When my grandfather was a kid, he spent his summers picking apples to make some money. No 401(k), no dental. Just long days in the orchard and all the free sunshine he could soak up.
That sunshine came at a price: today, he undergoes routine treatments for skin cancer.
Through his experience, I’ve learned a simple but brutal truth: when it comes to skin cancer, detection is everything. Catch it early, and you’re removing a small area with a precise scalpel. Catch it late, and you’re taking a golf-ball sized hole out of your back.
That’s why I’m so interested in a startup called SkinBit, which uses AI-powered skin cancer detection to catch problems early — and make the process faster, cheaper, and more accessible than ever.
What Is SkinBit?
SkinBit is a full-body skin scanner that uses high-resolution cameras and AI trained on 50,000+ clinical data points to detect skin cancer with over 90% accuracy.
The name comes from ‘skin’ (pretty straightforward) + ‘bit’ (referring to digital code). The premise behind SkinBit is to turn your skin into digital code that can be read by an AI.

It’s fast — a full scan takes just 60 seconds.
It’s safe — the technology doesn’t use ionizing radiation, so it won’t mess with your cells or DNA like frequent X-Rays or CT scans would.
And it’s smart — the AI analyzes your skin for abnormalities and establishes a personalized baseline. This way, any changes to your skin (enlarging moles, new growths) can be immediately flagged on your next visit.
Think of it as a yearly oil change or vehicle inspection for your skin health — except way more high-tech.
The Role of Biopsies in Skin Cancer Detection
To be clear: SkinBit doesn’t replace a dermatologist (yet). But it significantly enhances the front end of the diagnostic pipeline.
If SkinBit flags a lesion as suspicious, the next step is a biopsy — a small sample of skin taken and analyzed under a microscope. This is the gold standard in confirming whether or not something is cancerous.

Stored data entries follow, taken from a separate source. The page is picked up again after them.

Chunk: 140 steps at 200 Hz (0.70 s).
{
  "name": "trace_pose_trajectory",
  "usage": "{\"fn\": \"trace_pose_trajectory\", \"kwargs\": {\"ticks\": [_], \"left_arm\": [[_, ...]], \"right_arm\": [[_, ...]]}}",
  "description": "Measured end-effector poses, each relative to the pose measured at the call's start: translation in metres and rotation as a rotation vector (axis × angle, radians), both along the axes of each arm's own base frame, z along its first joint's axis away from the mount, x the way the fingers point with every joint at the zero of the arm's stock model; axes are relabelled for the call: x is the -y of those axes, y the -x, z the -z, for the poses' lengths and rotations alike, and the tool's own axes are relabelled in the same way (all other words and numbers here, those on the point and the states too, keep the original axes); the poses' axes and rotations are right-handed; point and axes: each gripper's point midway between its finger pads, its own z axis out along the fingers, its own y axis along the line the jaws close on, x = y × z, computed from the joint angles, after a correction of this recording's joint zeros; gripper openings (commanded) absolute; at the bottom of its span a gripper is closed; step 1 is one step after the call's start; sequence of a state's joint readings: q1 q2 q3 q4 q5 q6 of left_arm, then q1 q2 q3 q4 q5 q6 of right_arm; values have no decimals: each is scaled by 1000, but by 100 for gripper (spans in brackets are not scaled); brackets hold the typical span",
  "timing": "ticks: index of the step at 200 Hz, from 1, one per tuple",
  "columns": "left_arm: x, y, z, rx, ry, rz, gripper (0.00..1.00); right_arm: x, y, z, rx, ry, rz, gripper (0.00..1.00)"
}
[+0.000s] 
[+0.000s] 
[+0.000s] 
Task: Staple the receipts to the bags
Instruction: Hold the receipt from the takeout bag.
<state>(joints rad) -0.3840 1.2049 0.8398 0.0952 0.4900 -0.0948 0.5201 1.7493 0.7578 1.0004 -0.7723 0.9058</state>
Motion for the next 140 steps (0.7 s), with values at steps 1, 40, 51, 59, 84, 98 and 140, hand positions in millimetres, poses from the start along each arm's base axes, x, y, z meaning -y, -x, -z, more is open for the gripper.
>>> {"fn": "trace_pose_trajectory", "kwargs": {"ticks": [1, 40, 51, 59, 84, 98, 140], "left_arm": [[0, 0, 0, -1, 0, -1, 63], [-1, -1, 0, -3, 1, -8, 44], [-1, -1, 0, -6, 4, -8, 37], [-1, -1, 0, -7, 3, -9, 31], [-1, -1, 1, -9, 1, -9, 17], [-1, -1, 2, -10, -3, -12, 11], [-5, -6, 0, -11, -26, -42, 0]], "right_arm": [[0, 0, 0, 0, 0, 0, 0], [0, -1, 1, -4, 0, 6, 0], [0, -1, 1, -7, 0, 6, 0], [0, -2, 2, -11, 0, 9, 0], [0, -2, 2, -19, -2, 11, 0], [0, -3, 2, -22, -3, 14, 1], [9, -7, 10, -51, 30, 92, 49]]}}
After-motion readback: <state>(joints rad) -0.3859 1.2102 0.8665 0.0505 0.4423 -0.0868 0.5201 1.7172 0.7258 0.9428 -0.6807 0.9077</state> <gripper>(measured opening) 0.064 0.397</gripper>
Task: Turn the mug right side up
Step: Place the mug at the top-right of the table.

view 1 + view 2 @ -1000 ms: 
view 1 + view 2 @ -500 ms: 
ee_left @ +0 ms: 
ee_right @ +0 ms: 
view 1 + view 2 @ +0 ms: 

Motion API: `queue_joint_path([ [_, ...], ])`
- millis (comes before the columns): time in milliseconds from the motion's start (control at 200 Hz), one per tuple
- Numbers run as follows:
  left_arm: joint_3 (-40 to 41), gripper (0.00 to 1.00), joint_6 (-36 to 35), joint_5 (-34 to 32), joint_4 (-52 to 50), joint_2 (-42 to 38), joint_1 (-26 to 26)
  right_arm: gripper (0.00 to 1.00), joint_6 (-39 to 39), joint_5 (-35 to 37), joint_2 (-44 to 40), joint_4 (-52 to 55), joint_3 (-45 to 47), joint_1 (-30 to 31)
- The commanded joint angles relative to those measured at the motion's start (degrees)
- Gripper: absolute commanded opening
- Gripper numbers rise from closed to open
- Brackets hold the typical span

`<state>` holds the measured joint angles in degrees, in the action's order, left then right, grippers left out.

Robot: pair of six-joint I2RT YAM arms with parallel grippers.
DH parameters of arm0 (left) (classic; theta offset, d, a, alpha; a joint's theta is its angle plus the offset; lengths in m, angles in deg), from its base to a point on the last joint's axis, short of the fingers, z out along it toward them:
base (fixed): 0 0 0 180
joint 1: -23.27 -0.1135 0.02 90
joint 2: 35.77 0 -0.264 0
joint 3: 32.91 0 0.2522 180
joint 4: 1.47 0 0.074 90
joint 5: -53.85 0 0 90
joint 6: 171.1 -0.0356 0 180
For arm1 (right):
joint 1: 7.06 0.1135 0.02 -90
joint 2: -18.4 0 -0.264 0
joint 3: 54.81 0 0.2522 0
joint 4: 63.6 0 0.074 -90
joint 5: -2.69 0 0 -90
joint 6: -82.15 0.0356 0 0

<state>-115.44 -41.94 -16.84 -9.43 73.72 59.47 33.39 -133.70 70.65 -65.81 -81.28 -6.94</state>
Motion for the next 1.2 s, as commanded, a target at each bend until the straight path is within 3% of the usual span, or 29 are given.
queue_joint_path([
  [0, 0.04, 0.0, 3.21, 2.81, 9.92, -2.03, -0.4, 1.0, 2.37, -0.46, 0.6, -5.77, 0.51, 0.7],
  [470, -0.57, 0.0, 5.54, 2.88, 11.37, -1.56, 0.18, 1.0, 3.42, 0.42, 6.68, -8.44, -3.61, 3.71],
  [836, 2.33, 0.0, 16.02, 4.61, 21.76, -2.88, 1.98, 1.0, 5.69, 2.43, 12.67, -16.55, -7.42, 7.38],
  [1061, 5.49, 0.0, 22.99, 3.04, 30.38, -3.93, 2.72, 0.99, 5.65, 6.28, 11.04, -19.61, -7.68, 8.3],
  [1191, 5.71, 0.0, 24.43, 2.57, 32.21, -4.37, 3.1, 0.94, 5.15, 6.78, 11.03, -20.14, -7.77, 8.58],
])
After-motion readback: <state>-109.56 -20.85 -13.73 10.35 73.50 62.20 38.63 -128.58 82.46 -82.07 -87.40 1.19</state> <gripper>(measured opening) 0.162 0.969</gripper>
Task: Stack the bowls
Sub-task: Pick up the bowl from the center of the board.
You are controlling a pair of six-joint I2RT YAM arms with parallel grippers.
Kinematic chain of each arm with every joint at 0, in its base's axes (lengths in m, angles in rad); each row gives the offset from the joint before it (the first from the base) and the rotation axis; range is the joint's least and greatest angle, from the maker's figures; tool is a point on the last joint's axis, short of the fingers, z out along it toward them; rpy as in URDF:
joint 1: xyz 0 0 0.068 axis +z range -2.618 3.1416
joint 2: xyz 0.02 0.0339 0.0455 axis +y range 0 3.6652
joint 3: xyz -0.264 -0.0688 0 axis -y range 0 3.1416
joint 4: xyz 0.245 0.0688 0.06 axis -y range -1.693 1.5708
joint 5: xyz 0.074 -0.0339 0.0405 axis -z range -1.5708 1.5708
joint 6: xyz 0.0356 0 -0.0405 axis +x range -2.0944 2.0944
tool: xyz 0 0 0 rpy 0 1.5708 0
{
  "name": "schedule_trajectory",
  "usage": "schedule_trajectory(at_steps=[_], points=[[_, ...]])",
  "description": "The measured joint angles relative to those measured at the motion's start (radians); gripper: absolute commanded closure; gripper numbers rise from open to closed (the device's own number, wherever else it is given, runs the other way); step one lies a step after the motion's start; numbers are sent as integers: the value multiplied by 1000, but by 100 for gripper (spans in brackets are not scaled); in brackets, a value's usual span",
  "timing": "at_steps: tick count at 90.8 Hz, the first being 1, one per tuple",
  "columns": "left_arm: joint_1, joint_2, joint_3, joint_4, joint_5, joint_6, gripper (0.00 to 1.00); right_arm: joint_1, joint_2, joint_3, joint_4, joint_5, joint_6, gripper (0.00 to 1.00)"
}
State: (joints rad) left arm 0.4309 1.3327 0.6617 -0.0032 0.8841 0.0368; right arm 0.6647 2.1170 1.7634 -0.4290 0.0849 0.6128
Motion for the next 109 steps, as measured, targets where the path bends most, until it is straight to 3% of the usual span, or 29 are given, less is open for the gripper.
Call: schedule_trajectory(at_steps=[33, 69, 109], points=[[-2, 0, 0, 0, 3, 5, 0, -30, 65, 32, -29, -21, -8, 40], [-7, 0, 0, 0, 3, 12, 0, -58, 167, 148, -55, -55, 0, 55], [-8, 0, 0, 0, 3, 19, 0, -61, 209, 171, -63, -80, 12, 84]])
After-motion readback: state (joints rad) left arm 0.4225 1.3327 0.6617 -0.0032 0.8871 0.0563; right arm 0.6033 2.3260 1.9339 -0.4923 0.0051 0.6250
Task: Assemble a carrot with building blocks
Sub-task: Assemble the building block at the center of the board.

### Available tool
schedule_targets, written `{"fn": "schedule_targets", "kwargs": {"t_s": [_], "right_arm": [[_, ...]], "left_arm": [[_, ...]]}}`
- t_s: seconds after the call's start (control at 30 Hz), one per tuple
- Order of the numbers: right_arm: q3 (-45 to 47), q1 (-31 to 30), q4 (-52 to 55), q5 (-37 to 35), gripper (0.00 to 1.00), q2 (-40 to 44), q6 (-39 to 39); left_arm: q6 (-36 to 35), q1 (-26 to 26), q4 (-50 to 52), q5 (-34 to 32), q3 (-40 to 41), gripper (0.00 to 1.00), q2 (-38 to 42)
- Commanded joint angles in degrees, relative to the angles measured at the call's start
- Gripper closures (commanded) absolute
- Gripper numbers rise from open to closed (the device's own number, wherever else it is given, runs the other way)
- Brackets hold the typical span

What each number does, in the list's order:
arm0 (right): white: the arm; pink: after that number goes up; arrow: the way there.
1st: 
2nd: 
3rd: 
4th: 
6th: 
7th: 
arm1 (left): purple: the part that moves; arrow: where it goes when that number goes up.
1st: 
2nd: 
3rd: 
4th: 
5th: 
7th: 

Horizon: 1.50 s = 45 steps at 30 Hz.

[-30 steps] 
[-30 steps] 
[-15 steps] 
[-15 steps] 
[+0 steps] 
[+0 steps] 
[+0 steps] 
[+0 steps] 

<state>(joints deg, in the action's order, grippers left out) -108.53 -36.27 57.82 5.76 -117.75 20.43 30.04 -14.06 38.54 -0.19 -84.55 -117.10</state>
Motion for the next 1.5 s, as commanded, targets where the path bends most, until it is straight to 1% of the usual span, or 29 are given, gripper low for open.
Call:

Today, this step often happens too late. Many people don’t notice or act on skin abnormalities until they’ve progressed. SkinBit flips the script: it can find issues before they’re easily visible to the naked eye or human doctor, then hands the baton to a clinician for confirmation and treatment.
TLDR: SkinBit spots the red flag, the biopsy confirms it, and together they catch cancer before it gets dangerous.
SkinBit’s Hub-and-Spoke Model Explained
SkinBit’s go-to-market strategy relies on a hub-and-spoke model — a tried-and-true method for scaling physical infrastructure.
SkinBit Hubs: These are flagship SkinBit-owned centers in major cities. They’ll offer full-body scans, follow-up biopsies, and possibly skin care products and services.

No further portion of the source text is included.